Por ello, la nutricionista Miryam Gorban, titular de la cátedra libre de Soberanía


Alimentaria de la UBA, hace una salvedad conceptual importante que permite
comprender la diferencial sustancial entre estos dos modos de producción: “La
seguridad alimentaria permite alimentar a muchas personas, pero estas no saben
realmente qué se les está dando de comer. La soberanía alimentaria es un concepto
tan revolucionario como simple: es poder definir la producción, distribución y consumo
y así garantizar una alimentación apropiada para todos”

Una vez más, si hiciéramos una “genealogía” de nuestros hábitos alimentarios a través
de la historia, nos sorprenderemos al notar que nuestros antepasados, cuya dieta era
más bien omnívora (basada en carne, raíces, granos y vegetales), alcanzaban
promedios de vida mayores a los actuales sin enfermedades relacionadas a la
alimentación. La antropología también lo demuestra de esa manera: “en el caso de las
economías de la caza y recolección, consideradas "sociedades opulentas primitivas",
aunque hoy imaginamos que el que vive sin cocina a gas o gaseosas vive muy mal,
existe evidencia de que nuestros ancestros cazadores-recolectores llevaron una buena
vida. Los basureros prehistóricos están llenos de huesos de los animales que
consumían y sus propios esqueletos muestran que estaban bien alimentados. Los
varones medían 1,80 m en promedio y las mujeres, 1,65 m”, dice Aguirre.

Volver a las fuentes.


En búsqueda del tiempo (nunca) perdido

Michael Pollan, uno de los periodistas especializados en alimentación más relevantes


del momento –autor El detective en el supermercado, Saber comer, El dilema del
omnívoro y el reciente Cocinar–, nos advierte que de las grandes corporaciones tienen
fines, pero estos no son altruistas sino exclusivamente económicos y comerciales: “La
industria alimentaria nos ha animado a abandonar la cocina porque gana más dinero
cuanto más procesada esté la comida. Puedes hablar de la libertad de elección y la
responsabilidad individual, pero es muy difícil tener la libertad de elegir cuando no
tenemos la información. La comida ha sido manipulada de formas muy inteligentes
para que sea adictiva y sea muy difícil dejar de comer. La industria usa internamente
términos como “adictividad” o blitz point [algo así como una “explosión de
sabor”], snackability [cuán apetecible es algo para picotear]… Están trabajando de
forma deliberada para crear comida que no podamos parar de comer. Y saben cómo
hacerlo, básicamente mezclando sal, azúcar y grasa”.

Frente a estas acusaciones, las corporaciones del alimento no han tardado en


defenderse. Como una enfermedad que produce su propio anticuerpo, las grandes
corporaciones del alimento parecería que se las están arreglando para limpiar su
propia cara sin dejar de aumentar sus ganancias. Dice, Soledad Barruti, periodista y
autora de Malcomidos. Cómo la industria alimentaria argentina nos está matando, “la
industria anda suelta a sus anchas agigantando su poder mientras propone solucionar
los problemas que generó.

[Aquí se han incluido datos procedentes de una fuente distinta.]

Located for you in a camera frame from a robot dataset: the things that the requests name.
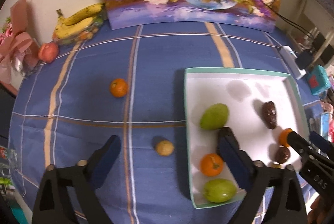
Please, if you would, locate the round dark brown fruit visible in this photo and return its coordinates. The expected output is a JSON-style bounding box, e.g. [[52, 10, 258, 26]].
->
[[275, 146, 290, 164]]

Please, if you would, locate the small yellow fruit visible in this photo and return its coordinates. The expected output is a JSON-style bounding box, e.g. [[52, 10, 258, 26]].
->
[[271, 163, 282, 169]]

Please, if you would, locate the small dark brown avocado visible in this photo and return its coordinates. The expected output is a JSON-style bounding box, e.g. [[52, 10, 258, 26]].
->
[[262, 101, 277, 130]]

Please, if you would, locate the green fruit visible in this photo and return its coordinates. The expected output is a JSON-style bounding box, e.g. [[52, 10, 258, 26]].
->
[[203, 178, 237, 203]]

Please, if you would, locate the orange with stem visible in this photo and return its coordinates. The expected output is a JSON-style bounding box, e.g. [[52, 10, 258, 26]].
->
[[200, 153, 224, 177]]

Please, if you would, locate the green mango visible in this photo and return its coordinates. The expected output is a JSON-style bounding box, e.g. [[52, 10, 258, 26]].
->
[[200, 103, 229, 131]]

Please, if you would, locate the yellow-green lime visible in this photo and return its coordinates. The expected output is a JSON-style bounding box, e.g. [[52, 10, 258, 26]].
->
[[154, 140, 174, 157]]

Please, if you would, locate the small orange top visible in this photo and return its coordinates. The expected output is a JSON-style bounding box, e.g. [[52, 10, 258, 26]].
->
[[109, 78, 128, 98]]

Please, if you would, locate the person's right hand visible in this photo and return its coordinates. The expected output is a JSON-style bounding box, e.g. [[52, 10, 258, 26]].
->
[[307, 196, 333, 224]]

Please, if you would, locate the white tray with green rim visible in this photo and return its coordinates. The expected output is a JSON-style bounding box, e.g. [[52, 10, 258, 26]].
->
[[184, 67, 309, 209]]

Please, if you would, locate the teal toy box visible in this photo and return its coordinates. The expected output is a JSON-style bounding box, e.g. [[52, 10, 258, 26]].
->
[[306, 65, 331, 95]]

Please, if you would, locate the glass beer mug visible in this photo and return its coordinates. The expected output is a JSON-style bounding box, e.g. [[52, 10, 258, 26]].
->
[[0, 146, 18, 178]]

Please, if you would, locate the black power adapter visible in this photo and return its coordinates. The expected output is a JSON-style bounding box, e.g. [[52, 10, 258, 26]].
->
[[296, 49, 314, 70]]

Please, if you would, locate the white power strip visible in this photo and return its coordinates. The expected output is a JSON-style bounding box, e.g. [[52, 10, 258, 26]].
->
[[279, 46, 306, 80]]

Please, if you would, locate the blue plaid tablecloth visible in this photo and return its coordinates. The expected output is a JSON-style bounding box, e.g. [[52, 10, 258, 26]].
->
[[7, 21, 327, 224]]

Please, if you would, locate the red apple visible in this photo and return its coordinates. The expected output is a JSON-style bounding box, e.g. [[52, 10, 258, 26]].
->
[[38, 42, 59, 64]]

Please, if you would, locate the pink flower bouquet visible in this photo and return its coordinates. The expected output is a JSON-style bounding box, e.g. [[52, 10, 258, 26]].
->
[[1, 0, 39, 84]]

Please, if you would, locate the clear fruit bowl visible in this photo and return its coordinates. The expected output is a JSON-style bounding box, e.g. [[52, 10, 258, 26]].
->
[[52, 16, 104, 45]]

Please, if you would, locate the yellow banana bunch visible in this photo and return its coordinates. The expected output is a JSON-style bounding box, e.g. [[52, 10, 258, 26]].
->
[[53, 3, 104, 39]]

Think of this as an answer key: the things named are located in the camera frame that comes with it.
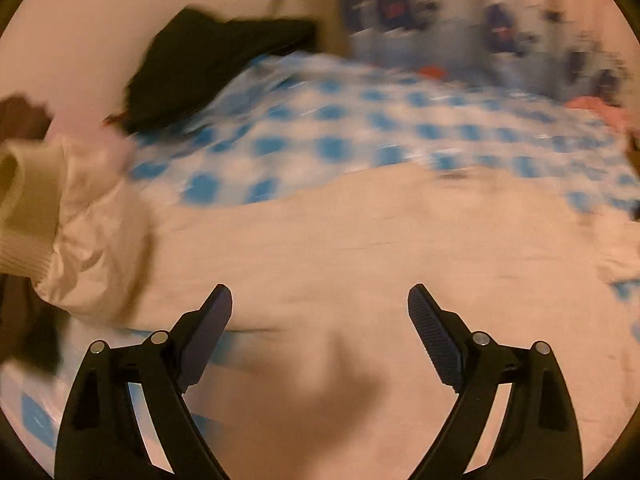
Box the pink clothes at right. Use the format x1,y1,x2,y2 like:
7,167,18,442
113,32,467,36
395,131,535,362
565,96,634,134

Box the blue checkered bagged quilt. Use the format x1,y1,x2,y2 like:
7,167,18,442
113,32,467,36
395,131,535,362
0,52,640,461

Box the black garment by wall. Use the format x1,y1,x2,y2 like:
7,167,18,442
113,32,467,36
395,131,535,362
104,6,319,134

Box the white quilted jacket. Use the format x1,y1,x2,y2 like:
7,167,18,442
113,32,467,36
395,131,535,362
0,134,640,480

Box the whale pattern curtain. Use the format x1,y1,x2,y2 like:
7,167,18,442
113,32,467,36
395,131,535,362
337,0,638,107

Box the pink and brown garment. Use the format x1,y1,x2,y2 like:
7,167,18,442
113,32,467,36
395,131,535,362
1,93,134,171

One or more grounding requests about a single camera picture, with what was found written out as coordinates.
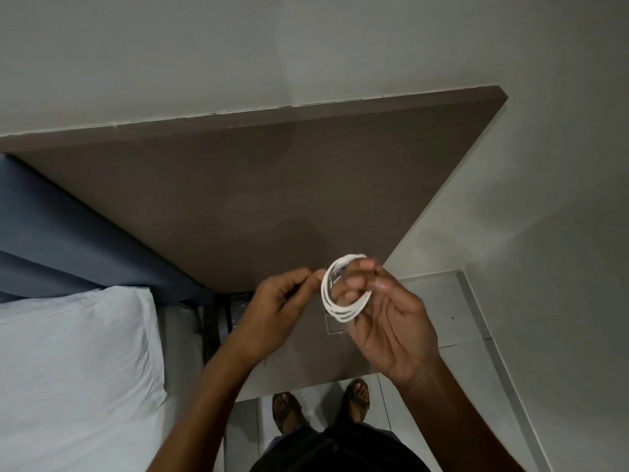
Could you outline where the person's right forearm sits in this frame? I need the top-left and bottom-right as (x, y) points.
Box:
(392, 357), (527, 472)

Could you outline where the person's left forearm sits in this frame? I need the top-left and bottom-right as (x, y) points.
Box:
(153, 344), (267, 472)

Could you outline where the black desk telephone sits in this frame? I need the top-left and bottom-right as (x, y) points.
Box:
(215, 291), (257, 341)

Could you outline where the blue padded headboard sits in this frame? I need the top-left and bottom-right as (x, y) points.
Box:
(0, 153), (218, 306)

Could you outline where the person's right hand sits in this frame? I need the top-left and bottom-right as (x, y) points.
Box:
(337, 257), (441, 389)

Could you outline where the person's left hand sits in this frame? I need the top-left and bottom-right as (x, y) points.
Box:
(223, 267), (328, 361)

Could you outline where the clear plastic organizer box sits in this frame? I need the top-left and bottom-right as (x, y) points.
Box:
(324, 309), (354, 336)

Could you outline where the white bed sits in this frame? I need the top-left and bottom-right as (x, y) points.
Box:
(0, 302), (228, 472)

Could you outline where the white pillow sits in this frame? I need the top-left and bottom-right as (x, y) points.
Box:
(0, 285), (169, 441)

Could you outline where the person's black shirt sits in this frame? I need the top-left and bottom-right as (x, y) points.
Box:
(249, 420), (432, 472)

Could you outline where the brown wooden wall panel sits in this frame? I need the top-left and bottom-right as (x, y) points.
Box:
(0, 85), (509, 296)

Y mal no les va: es sabido que los ingresos de los
supermercados en nuestro país no están en los alimentos frescos sino en productos
procesados en una relación que se puede estimar en un 70 a 30 por ciento”.

Así, frente a esa legión de obesos y hambrientos, las empresas han creado un plan B
para la sal, el azúcar, las grasas y otros aditivos y conservantes. Ahora aparecen en
nuestra mesa sustancias como el glutamato monosódico, el jarabe de maíz de alta
fructosa, la stevia artificial y o los aceites hidrogenados, sobre los cuales no hay aún
estudios probados sobre su inocuidad y que tampoco se salvan de críticas y denuncias.

Entonces, si no sabemos lo que realmente estamos comiendo, si las condiciones de


producción –que no han aplacado el hambre, ni la desigualdad, que no generan trabajo
digno y que están cosechando una legión de obesos y malnutridos- parecen estar muy
lejos de nuestro control, ¿qué hacemos todavía sentados en esta mesa?, ¿qué es lo que
realmente necesitamos comer? Pollan, muy tranquilo, dice: “Come comida. Sobre todo
vegetales. Con moderación”. En Saber comer. 64 reglas básicas para aprender a comer
bien, aunque parezca imposible, él asegura que esas 7 palabras condensan lo que debe
ser una buena alimentación y que son fácilmente comprensibles para cualquier
persona y permiten revalorizar el saber popular que ha sido socavada por el mercado.

Sin desdeñar el conocimiento científico, admite allí que “en el mundo existen otras
fuentes de sabiduría y otros lenguajes con los que hablar de manera inteligente sobre
alimentación ¿En quién confiábamos antes de que los científicos (y a su vez los
gobiernos, los organismos de salud pública y los productores de alimentos) nos dijeran
qué debemos comer? Confiabamos, qué duda cabe, en nuestras madres, nuestras
abuelas e incluso en nuestros antepasados más lejanos. Sabemos que existe una
amplia reserva de sabiduría alimentaria ahí afuera porque, si no, los humanos no
habríamos sobrevivido hasta la actualidad”.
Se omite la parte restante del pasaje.